**WHAT IS REQUIRED**
Set every line of the data down again exactly, and keep the pictures out.

--- START ---

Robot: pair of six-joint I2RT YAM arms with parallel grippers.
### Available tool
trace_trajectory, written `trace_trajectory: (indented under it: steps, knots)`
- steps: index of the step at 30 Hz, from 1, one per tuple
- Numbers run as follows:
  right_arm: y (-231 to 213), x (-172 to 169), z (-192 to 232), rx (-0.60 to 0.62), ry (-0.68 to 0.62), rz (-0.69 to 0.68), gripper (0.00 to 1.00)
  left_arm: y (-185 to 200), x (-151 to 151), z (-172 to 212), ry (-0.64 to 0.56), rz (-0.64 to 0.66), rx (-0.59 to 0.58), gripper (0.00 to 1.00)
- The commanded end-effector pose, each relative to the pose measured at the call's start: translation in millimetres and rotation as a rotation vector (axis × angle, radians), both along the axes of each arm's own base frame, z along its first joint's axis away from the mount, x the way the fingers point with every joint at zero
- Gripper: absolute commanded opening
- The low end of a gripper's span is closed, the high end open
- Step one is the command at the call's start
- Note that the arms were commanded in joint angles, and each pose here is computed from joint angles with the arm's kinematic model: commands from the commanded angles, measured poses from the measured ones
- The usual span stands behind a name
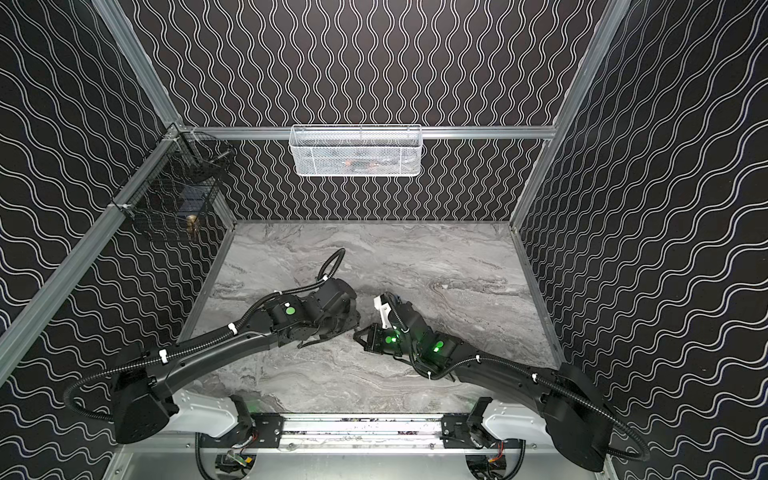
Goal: Unlock with the key
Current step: 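Align the key tip with the padlock's keyhole using the right gripper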
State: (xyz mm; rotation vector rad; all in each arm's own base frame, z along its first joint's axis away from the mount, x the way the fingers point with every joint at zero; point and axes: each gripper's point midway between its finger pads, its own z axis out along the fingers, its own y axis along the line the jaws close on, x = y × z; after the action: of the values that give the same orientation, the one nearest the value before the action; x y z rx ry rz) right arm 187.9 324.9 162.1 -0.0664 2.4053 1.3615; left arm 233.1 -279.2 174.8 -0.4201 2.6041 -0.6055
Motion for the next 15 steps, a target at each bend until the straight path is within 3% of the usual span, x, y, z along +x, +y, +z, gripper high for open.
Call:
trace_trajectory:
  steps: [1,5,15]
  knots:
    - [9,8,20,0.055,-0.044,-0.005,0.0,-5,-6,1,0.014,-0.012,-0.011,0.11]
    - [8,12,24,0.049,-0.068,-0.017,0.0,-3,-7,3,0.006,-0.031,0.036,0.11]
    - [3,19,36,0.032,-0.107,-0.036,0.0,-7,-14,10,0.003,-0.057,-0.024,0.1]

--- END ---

**WRITTEN SOLUTION**
Robot: pair of six-joint I2RT YAM arms with parallel grippers.
### Available tool
trace_trajectory, written `trace_trajectory: (indented under it: steps, knots)`
- steps: index of the step at 30 Hz, from 1, one per tuple
- Numbers run as follows:
  right_arm: y (-231 to 213), x (-172 to 169), z (-192 to 232), rx (-0.60 to 0.62), ry (-0.68 to 0.62), rz (-0.69 to 0.68), gripper (0.00 to 1.00)
  left_arm: y (-185 to 200), x (-151 to 151), z (-172 to 212), ry (-0.64 to 0.56), rz (-0.64 to 0.66), rx (-0.59 to 0.58), gripper (0.00 to 1.00)
- The commanded end-effector pose, each relative to the pose measured at the call's start: translation in millimetres and rotation as a rotation vector (axis × angle, radians), both along the axes of each arm's own base frame, z along its first joint's axis away from the mount, x the way the fingers point with every joint at zero
- Gripper: absolute commanded opening
- The low end of a gripper's span is closed, the high end open
- Step one is the command at the call's start
- Note that the arms were commanded in joint angles, and each pose here is computed from joint angles with the arm's kinematic model: commands from the commanded angles, measured poses from the measured ones
- The usual span stands behind a name
Goal: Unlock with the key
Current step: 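Align the key tip with the padlock's keyhole using the right gripper
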State: (xyz mm; rotation vector rad; all in each arm's own base frame, z along its first joint's axis away from the mount, x the way the fingers point with every joint at zero; point and axes: each gripper's point midway between its finger pads, its own z axis out along the fingers, its own y axis along the line the jaws close on, x = y × z; after the action: of the values that give the same orientation, the one nearest the value before the action; x y z rx ry rz) right arm 187.9 324.9 162.1 -0.0664 2.4053 1.3615; left arm 233.1 -279.2 174.8 -0.4201 2.6041 -0.6055
Motion for the next 15 steps, a target at each bend until the straight path is within 3% of the usual span, x, y, z along +x, +y, +z, gripper high for open.
Call:
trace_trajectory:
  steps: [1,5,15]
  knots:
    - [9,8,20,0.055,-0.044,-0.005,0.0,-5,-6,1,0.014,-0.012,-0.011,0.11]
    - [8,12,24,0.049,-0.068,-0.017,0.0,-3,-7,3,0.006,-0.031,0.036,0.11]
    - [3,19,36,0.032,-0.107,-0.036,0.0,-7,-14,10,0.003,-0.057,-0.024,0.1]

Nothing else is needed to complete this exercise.